Maximum payout caps restrict BOG on large winnings. A bookmaker might guarantee best odds up to a certain return, perhaps £25,000 or £50,000. Winnings beyond that threshold pay at the original price taken rather than the SP. These caps rarely affect casual punters but matter for serious bettors placing larger stakes on longshots.

Time-based restrictions sometimes apply. Some bookmakers offer BOG only from a specific time on race day, such as the first show of prices or 9:00 AM. Bets placed overnight or before the market opens might not qualify. Understanding when BOG activates prevents placing bets too early to benefit.

Free bets and bonus stakes may not qualify for BOG at all bookmakers. Promotions sometimes exclude promotional money from best odds protection. Check whether your free bet receives BOG before assuming the drift applies. The winnings might be calculated at the price taken rather than the SP.

Specific races occasionally fall outside BOG coverage. While the Grand National almost always qualifies at major bookmakers, unusual fixtures or international racing might be excluded. Verify that your intended bet qualifies rather than assuming all racing receives protection.

BOG Strategy

Best Odds Guaranteed changes the calculation about when to place Grand National bets. With BOG protection, early betting becomes lower risk because you capture any drift without surrendering gains from shortening. The average win and each-way stake on the Grand National sits at £5.42, according to OpenBet data. At modest stakes, maximising BOG value matters less than enjoying the race, but understanding the mechanics still helps.

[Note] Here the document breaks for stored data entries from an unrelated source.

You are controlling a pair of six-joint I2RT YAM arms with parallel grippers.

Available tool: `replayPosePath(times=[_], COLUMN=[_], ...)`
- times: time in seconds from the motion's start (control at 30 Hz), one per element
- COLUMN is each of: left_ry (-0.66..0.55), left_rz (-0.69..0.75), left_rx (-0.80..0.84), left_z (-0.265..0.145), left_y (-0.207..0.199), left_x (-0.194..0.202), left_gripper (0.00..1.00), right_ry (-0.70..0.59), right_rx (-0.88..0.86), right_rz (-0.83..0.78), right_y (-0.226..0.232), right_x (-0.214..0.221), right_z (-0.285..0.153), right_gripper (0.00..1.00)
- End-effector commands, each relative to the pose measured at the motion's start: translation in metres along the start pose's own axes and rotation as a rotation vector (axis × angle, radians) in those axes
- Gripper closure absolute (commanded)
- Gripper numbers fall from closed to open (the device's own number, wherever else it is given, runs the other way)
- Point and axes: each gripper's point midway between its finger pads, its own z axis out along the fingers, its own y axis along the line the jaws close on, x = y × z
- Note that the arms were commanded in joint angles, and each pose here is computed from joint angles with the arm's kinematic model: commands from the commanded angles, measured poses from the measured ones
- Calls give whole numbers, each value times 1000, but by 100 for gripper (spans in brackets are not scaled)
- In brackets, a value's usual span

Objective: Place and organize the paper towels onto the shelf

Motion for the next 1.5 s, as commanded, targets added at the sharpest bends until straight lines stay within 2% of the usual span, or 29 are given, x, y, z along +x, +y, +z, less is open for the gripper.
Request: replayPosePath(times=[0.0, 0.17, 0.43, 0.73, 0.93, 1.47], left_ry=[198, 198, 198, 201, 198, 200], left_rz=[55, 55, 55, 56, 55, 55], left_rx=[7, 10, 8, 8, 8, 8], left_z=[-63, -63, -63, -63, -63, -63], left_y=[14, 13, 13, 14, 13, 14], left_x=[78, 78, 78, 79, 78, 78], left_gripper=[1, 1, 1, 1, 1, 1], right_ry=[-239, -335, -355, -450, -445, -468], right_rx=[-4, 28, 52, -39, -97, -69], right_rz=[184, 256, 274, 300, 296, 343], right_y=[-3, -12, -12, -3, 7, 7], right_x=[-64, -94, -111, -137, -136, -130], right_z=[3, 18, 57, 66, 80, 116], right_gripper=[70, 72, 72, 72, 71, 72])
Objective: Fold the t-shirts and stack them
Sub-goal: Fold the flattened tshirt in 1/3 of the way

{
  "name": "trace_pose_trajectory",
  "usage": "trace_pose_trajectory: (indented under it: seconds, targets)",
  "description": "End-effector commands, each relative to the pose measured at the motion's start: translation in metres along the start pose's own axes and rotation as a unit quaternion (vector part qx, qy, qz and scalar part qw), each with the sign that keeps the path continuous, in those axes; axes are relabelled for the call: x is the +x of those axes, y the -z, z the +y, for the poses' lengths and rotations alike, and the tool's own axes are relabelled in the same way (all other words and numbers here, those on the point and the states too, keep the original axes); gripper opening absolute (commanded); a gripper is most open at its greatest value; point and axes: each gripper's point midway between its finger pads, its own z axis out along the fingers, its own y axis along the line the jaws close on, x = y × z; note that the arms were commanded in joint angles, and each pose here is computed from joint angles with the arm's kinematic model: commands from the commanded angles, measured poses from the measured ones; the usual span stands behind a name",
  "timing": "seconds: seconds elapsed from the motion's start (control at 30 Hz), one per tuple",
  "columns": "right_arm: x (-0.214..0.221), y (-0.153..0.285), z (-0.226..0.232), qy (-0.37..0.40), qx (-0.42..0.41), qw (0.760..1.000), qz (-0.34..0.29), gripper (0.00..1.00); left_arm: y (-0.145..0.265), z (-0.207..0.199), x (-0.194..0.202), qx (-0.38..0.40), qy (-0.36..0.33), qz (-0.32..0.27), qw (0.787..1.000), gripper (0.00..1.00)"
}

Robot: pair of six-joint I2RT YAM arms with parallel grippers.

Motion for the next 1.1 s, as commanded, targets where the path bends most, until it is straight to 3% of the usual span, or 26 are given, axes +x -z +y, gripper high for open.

Back early on horses you expect to drift. Some runners attract less market attention than their ability warrants. If you identify such a horse, placing your bet in the morning locks in the current price while BOG protects against drift. If the horse shortens instead, you’ve secured a better price than waiting would have provided. The asymmetry favours early action.

For horses likely to shorten, waiting makes sense only if you believe the current price is too short. BOG doesn’t help when prices compress. A horse at 8/1 in the morning that goes off at 5/1 pays at 8/1 if you bet early. But if you thought 8/1 was bad value, waiting until the horse shortened to 5/1 would have been worse. The strategy depends on your assessment of fair value, not just market direction.

Consider splitting stakes across multiple bookmakers for different selections. Each BOG offer applies independently. A horse taken at bet365 benefits from bet365’s BOG policy. A different horse taken at Paddy Power benefits from Paddy Power’s policy. Diversifying accounts spreads BOG coverage across your betting portfolio.

Use BOG as a tiebreaker between bookmakers. If two operators offer similar odds, choose the one with better BOG terms. Minor differences in price matter less when BOG adjusts the final payout anyway. The bookmaker offering BOG from earlier times or with higher caps provides more effective protection.

Never miss a drift means never accepting a worse price than necessary. BOG transforms race-day betting from a timing game into a selection game. Focus on identifying winning horses rather than second-guessing market movements. The promotion handles price optimisation automatically.